Autobahnanbindungen des Städtedreiecks verbessern!

Veröffentlicht am 18.02.2011 in Allgemein

Demo für den Ausbau 2010

Verkehrskonferenz in Rudolstadt

"Die schnelle Anbindung des 'Städtedreiecks am Saalebogen' an die A 71 durch den weiteren Ausbau der Landesstraße 1048 hat für die Landesregierung oberste Priorität. Nach der Freigabe des Tunnels Pörzberg wird die Straße in zwei weiteren Bauabschnitten in den kommenden beiden Jahren bis Nahwinden durch das Land ausgebaut", erklärte gestern in Rudolstadt die Staatssekretärin für Bau, Landesentwicklung und Verkehr, auf einer Verkehrskonferenz des Städteverbundes.

"Der Landesregierung ist bewusst, dass nicht alle Landesteile durch den Neu- und Ausbau der Autobahnen einen gleich großen Nutzen ziehen. Für eine schnelle Autobahnanbindung besteht vor allem beim Städtedreieck "Bad Blankenburg - Rudolstadt - Saalfeld', dem Werraraum rund um Bad Salzungen und Schmalkalden sowie Mühlhausen und Altenburg ein erhöhter Handlungsbedarf. Wir müssen diese Regionen durch Schnellstraßen - gut ausgebaute Bundesstraßen mit Ortsumgehungen - an das Autobahnnetz anschließen", sagte die Staatssekretärin.

"Um hier voranzukommen konzentriert das Land Straßenbaumittel auf den Ausbau der Landesstraße L 1048 von Rudolstadt in Richtung Westen bis Nahwinden. Das Land schafft damit die Voraussetzung für den Neubau der Bundesstraße B 90, die Rudolstadt künftig mit einer Fahrtzeit von rund 30 Minuten bei Traßdorf an die A 71 anbinden soll.

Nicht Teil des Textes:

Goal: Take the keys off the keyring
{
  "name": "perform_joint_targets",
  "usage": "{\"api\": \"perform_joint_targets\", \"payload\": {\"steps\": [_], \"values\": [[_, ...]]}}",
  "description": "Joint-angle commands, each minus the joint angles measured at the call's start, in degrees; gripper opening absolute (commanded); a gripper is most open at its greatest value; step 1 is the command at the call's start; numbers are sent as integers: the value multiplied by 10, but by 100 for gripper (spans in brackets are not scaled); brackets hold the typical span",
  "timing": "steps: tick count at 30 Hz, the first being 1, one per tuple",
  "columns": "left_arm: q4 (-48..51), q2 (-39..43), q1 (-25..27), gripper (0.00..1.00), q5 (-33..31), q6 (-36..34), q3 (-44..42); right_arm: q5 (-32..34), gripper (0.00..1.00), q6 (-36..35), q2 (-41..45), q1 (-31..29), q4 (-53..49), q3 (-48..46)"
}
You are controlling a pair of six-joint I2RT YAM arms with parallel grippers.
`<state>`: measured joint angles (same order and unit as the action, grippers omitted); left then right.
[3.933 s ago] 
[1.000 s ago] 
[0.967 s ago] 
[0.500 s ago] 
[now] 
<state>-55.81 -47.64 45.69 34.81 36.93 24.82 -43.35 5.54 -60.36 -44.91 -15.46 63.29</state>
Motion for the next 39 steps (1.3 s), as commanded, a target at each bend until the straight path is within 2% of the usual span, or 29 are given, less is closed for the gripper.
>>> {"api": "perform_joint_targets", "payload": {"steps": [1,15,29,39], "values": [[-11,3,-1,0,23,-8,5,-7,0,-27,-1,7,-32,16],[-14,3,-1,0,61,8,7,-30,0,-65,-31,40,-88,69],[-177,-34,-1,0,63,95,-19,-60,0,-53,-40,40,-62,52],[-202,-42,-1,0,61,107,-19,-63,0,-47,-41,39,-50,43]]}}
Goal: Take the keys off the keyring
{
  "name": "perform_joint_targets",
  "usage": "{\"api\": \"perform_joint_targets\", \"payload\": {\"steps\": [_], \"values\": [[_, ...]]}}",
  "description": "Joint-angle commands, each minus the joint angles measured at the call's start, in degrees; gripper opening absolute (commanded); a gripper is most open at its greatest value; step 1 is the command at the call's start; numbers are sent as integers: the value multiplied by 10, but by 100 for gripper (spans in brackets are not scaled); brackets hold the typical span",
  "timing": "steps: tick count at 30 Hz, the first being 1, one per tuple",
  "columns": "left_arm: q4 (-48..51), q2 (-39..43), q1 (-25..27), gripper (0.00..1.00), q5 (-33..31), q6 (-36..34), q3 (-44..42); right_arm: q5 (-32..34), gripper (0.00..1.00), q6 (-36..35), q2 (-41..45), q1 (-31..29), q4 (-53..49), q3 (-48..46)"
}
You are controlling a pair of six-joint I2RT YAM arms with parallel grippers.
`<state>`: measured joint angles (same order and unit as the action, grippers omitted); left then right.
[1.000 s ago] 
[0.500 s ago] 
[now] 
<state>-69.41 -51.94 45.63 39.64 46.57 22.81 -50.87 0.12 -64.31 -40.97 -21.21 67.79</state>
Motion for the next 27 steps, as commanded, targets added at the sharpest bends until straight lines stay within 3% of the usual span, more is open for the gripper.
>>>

Die Landesregierung drängt darauf, dass der Bund die Finanzierung des Baus der B 90 ab Nahwinden trotz aller Haushaltsengpässe im zeitlichen Zusammenhang mit dem Ausbau der Landesstraße ermöglicht. Dann wäre auch die zweite Hälfte dieser schnellen Verbindung gesichert", sagte die Staatssekretärin.

Eine zweite schnelle Anbindung an das Autobahnnetz erhält das Städtedreieck durch den Ausbau der B 281 über Pößneck an die A 9 bei Triptis. Für den Ausbau dieser Verbindung - mit der mehrspurigen Nordtangente von Saalfeld sowie den Ortsumgehungen von Schwarza, Saalfeld-Gorndorf, Unterwellenborn, Neustadt/Orla sowie Triptis/Miesitz - wurden in den letzten Jahren wesentliche Teile der Straßenbaumittel des Bundes konzentriert. "Um hier weiter zu kommen, müssen wir eine Linie für die Ortsumfahrungen von Pößneck, Rockendorf und Krölpa finden. Das dazu notwendige Raumordnungsverfahren soll so schnell als möglich beendet werden. Durch eine lösungsorientierte Mitwirkung aller Beteiligten in der Region könnten wir die Planung beschleunigen", mahnte die Staatssekretärin. Dies sei auch Voraussetzung, um mit dem Bund die Finanzierung der Bauvorhaben klären zu können.

Neben den beiden Zubringern an das Autobahnnetz sollen auch die Ortsdurchfahrt (B 85/B 88) von Rudolstadt und die Verbindungen nach Jena (B 88) und Neuhaus (B 281) schrittweise verbessert werden. Für Rothenstein und Zeutsch (B 88) liegen die Planfeststellungsbeschlüsse bereits vor. Weitere Planungen sind in Arbeit.